What you should do:
Reproduce the top of the data verbatim, through and including the line that contains "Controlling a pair".
+-------+
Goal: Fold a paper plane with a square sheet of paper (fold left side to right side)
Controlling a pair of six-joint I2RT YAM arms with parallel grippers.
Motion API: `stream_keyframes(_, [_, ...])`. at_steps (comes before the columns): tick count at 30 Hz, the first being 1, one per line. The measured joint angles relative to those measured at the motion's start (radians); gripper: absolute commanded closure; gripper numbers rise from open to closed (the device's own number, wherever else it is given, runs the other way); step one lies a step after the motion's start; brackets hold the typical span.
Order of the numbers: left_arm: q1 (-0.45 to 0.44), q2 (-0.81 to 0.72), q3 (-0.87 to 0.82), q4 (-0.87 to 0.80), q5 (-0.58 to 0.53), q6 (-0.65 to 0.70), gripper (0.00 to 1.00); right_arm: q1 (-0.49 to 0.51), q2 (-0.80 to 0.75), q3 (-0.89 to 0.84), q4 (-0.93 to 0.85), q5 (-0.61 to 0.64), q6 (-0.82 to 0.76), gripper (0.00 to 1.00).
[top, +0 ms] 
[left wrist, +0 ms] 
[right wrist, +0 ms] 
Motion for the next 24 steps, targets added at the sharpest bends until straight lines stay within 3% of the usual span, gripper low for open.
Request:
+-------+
Response area:
Goal: Fold a paper plane with a square sheet of paper (fold left side to right side)
Controlling a pair of six-joint I2RT YAM arms with parallel grippers.

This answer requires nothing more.